Paternalism Can Be Abused

A final common objection is that paternalistic laws and policies are subject to abuse. Given public choice concerns, such as political ambition and bureaucratic interest in growing their budgets, manufactured fears about rampant self-​harm create opportunities for self-​serving actors to exaggerate public concern and further their own agendas. History provides examples, such as moral panics around alcohol leading to Prohibition. These environments allow for a “Baptists and Bootleggers” situation, where those leading the moral panics (Baptists) join a social cause with criminals who stand to benefit from prohibitions (Bootleggers). Rather than risk falling down that slippery slope, we should do without any such laws and policies.

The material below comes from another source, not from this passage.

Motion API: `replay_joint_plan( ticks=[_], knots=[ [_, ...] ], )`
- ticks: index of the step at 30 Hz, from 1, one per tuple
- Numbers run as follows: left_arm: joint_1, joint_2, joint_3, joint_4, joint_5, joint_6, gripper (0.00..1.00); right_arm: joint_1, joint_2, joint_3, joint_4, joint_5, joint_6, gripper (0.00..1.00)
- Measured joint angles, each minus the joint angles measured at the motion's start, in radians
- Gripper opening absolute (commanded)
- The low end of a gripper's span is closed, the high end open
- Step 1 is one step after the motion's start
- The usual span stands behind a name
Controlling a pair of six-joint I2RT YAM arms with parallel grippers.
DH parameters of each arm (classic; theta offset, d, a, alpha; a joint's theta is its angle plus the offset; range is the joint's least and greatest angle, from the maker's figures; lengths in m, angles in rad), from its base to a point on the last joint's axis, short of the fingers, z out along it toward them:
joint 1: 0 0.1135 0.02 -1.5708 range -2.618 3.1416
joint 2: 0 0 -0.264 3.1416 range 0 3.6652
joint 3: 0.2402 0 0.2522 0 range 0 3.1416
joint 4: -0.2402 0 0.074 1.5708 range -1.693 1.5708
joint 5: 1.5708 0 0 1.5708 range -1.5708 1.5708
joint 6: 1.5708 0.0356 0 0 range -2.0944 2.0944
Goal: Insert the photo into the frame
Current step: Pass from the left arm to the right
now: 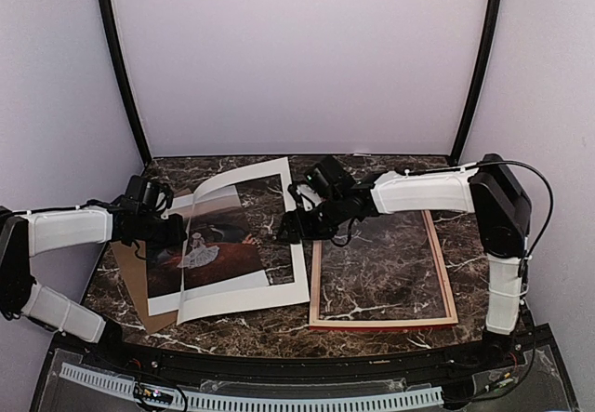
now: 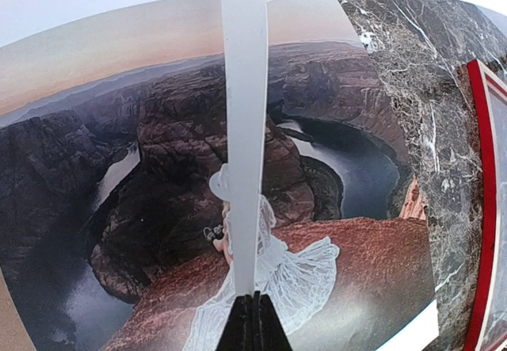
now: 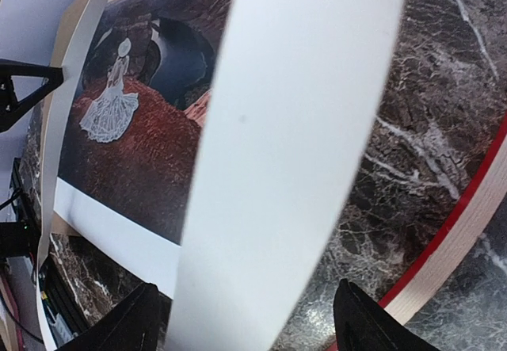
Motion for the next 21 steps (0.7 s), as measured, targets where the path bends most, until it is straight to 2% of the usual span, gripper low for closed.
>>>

A reply to this abuse concern is that any legislation is, in theory, subject to abuse in the hands of imperfect humans, including the sorts of non-​paternalistic laws and policies needed to support even libertarian polities. Intellectual property laws meant to encourage research and development, or help artists recoup the benefits of their labor, can be extended far beyond these rationales to benefit, at our continued expense, those who did nothing to fund or create valuable inventions or music. Traffic laws can be abused through “policing for profit,” as technical violations like going one mile per hour above the speed limit lead to citations that often disproportionately burden minority populations. The possibility, even the actuality, of such abuses does not imply that we should have no intellectual property or traffic laws at all, the absence of which could lead to disasters far worse than the abuses themselves. If it proves too much to say we should oppose all legislation on the grounds of abuse being possible, the same goes for paternalistic laws, unless a powerful case can be made for why they are so subject to abuse that we’re better off not having any of them.

This essay has been a brief survey of common objections to paternalism and initial replies by defenders of paternalism suggesting how such objections, at least as stated, are not decisive. The subsequent essay will suggest how liberals and libertarians can respond in more depth to strengthen or retool the objections and show how the case for state paternalism is weaker than its proponents may think.